Experts have raised fears that high-risk pregnancies may be missed due to the coronavirus pandemic, leading to a potential rise in stillbirths and neonatal deaths.
During a session of Westminster’s health and social care committee, Gill Walton, the chief executive of the Royal College of Midwives, said there was a “fear” among pregnant women presenting themselves to maternity services during the covid-19 outbreak.
It comes as the NHS urges the public to seek treatment for medical emergencies or where necessary – after it was claimed four in 10 people are not seeking help from a GP because of concerns they become a burden on the health services.
Former health secretary Jeremy Hunt, who chairs the committee, said one of the most important elements of maternity safety was to identify higher-risk pregnancies early “so that interventions can be made to prevent stillbirths, complications, or even the death of a baby”.
Mr Hunt added the president of the Royal College of Obstetricians, Dr Edward Morris, had told him he is “worried that some higher-risk pregnancies may be being missed” because of fewer face-to-face appointments and missed scans.
Asked whether she shared that concern, Ms Walton told MPs: “I do share that concern. Some of that is related to the fear of the pregnant population and presenting to maternity services during the pandemic.
"That fear then prevents them sometimes just picking up the phone to call their midwife to say that may be concerned about not feeling well, or that they’ve got reduced foetal movements.”
She continued: "I believe that maternity services have tried their very best to try and keep providing as much of a normal service as possible.
"I do think it's really important to be getting that message out that maternity services are still open and that women should come forward so that we can keep them and their babies as well as possible."
The chief executive of the RCM added, however, that follow-ups on women who miss scans and appointments had been enhanced. “One of the positives from the pandemic is the use of technology, so there has been more virtual contact and follow-up with women through midwives and maternity services than before,” she said.
Pressed on whether the government was still on track to deliver on its mission to half the number of stillbirths, neonatal and maternal deaths by 2025, Ms Walton said data was still be collected, adding: “We don’t know yet.”
“I think we have to look at that very carefully.

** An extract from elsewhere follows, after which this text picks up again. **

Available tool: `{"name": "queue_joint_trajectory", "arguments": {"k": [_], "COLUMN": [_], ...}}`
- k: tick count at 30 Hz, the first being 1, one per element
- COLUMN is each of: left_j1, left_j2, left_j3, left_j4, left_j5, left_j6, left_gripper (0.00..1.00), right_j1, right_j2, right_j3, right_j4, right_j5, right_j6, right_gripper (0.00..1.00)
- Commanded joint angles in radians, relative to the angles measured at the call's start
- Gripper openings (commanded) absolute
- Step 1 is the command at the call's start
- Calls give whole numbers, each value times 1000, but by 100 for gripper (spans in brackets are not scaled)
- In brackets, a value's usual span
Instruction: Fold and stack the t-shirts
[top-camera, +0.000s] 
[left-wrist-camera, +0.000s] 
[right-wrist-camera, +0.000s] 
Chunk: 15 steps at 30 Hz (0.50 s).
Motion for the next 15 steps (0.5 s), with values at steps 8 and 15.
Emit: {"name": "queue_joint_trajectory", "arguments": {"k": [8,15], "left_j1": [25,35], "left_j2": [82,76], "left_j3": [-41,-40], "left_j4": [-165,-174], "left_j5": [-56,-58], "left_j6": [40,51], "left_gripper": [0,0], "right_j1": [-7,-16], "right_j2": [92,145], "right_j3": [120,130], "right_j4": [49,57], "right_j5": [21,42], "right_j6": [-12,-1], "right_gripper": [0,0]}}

Safety for women and babies is the priority and during the pandemic that has been the priority and the decision making around how maternity services have provided has had safety right at the top of the agenda."
Separately, Dame Cally Palmer, national cancer director for NHS England, said two-week referrals for cancer were down by 62 per cent during the outbreak.
She told MPs: "Broadly, chemotherapy appointments are running at about 70 per cent of normal levels and the reason for that, and we think we can set them back very quickly because, of course, is they use different facilities and workforce broadly from surgery and the other resources required to respond to Covid-19."
She added: "We had just under 15,000 people booked for an appointment but that is a 62 per cent reduction and clearly it's very important we address that because early detection is vital for increased survival."
Dame Cally said it was not the case that two-thirds of cancers were being missed, as the service has roughly an 8 per cent conversion rate for urgent referrals.
She said: "It's really important to state that urgent referrals and urgent cancer treatments is continuing - obviously we need to tailor that to patient's individual risk but I think it would be wrong to make a mathematical calculation on that basis.
"It's very important that we get people coming forward but I think to translate that into missed diagnosis and poor survival would not be a responsible position at this point."